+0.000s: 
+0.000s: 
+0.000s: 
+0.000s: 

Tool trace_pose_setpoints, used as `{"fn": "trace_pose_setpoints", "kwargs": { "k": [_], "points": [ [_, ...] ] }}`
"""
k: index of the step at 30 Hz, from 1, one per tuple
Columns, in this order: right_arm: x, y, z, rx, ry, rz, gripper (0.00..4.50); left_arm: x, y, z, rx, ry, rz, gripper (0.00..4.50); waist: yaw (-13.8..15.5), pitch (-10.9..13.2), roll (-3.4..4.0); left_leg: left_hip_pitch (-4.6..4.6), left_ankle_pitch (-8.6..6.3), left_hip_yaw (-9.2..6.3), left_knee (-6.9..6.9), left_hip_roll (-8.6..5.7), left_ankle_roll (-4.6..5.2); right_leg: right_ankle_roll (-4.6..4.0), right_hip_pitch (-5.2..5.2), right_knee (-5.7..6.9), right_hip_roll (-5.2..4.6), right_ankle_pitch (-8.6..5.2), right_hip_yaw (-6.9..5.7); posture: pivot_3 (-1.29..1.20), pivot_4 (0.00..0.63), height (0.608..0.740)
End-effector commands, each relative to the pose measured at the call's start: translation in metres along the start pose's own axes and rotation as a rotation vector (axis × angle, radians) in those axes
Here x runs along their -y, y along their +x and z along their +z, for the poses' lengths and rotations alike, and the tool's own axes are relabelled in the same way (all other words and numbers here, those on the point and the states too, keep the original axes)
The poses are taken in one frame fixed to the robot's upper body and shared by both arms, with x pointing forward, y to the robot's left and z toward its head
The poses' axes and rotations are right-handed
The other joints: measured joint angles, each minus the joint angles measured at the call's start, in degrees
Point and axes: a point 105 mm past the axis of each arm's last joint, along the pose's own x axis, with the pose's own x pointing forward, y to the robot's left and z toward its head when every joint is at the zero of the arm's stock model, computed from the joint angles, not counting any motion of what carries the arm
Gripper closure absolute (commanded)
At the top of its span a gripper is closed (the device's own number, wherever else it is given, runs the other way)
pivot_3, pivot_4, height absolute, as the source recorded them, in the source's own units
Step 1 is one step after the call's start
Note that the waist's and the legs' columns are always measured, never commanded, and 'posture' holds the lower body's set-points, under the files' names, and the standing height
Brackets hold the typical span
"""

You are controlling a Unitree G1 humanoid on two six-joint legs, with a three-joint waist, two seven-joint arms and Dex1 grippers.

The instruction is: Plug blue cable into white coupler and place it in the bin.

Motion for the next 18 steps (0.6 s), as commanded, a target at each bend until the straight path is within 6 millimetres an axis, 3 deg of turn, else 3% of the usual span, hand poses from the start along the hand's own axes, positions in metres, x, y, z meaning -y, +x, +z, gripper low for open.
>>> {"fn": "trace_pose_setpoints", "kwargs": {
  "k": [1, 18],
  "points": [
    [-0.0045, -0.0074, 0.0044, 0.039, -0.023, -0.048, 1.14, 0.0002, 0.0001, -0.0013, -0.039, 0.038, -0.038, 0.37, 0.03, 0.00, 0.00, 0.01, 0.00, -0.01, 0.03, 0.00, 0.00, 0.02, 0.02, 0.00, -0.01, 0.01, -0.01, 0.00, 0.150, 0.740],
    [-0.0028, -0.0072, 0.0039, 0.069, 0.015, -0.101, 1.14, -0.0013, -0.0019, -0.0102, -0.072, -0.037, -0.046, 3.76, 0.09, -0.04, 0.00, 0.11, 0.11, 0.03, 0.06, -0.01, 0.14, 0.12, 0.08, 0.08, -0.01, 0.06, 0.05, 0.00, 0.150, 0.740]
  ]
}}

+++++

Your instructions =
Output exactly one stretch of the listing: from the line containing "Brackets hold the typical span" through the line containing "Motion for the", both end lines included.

Worked solution =
Brackets hold the typical span
"""

You are controlling a Unitree G1 humanoid on two six-joint legs, with a three-joint waist, two seven-joint arms and Dex1 grippers.

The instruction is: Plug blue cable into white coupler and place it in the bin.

Motion for the next 18 steps (0.6 s), as commanded, a target at each bend until the straight path is within 6 millimetres an axis, 3 deg of turn, else 3% of the usual span, hand poses from the start along the hand's own axes, positions in metres, x, y, z meaning -y, +x, +z, gripper low for open.

No more output will be added to the exercise.